1.25 to 1.3 kg (2.2 to 3 lb) lean beef topside
or silverside joint
200 g (8 oz) crushed pineapple in natural fruit juice
2 tsp Chinese five-spice powder
4 tbsp each of light soy sauce and sweet chilli sauce
2 tbsp sesame oil
Place joint on a chopping board and make a few incisions all over. Season well with salt and pepper and transfer to a large shallow dish. Mix remaining ingredients together to make a marinade. Put half of marinade in a small bowl, cover and refrigerate until required. Brush remaining mixture over joint. Cover meat and let it marinade overnight in the fridge.
Preheat oven to 180C, 350F or gas mark 4.

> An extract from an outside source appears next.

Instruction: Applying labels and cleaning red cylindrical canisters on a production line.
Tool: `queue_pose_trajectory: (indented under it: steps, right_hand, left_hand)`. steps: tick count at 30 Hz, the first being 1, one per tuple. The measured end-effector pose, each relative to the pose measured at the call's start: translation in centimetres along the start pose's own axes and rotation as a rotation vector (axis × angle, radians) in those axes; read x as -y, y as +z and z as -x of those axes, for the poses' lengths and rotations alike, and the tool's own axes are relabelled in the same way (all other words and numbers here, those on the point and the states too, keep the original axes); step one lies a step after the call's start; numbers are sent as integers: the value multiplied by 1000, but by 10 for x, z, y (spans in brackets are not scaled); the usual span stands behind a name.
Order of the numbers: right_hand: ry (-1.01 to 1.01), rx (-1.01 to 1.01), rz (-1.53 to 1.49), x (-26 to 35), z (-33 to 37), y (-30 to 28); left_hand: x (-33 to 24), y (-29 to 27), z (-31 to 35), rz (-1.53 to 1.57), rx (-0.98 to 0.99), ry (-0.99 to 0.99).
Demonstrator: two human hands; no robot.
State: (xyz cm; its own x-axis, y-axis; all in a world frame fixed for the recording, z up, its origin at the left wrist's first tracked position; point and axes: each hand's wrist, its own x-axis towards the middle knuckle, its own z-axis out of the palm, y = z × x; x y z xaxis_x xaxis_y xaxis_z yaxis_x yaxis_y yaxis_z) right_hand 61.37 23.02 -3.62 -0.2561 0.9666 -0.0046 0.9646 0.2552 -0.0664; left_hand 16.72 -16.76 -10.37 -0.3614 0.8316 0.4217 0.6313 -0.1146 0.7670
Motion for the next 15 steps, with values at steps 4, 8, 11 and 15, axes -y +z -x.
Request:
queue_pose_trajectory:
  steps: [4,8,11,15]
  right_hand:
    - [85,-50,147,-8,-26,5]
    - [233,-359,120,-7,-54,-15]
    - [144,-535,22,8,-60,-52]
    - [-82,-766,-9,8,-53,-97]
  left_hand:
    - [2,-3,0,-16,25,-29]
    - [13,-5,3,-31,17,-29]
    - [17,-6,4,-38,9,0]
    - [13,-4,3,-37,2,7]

Brush marinade off the top surface of the joint and place on a metal rack in a large non-stick roasting tin and open roast, basting occasionally. Roast for 20-30 minutes per 450 g (1 lb) plus 20 to 30 minutes, depending on how well done you like the meat. You may have to cover the meat with foil to prevent it browning too quickly.
Reserve the marinade mixture left in the dish and 20 minutes before the end of cooking time use it to baste the meat. Serve with joint with stir-fried vegetables, noodles and the remaining fresh marinade from the fridge.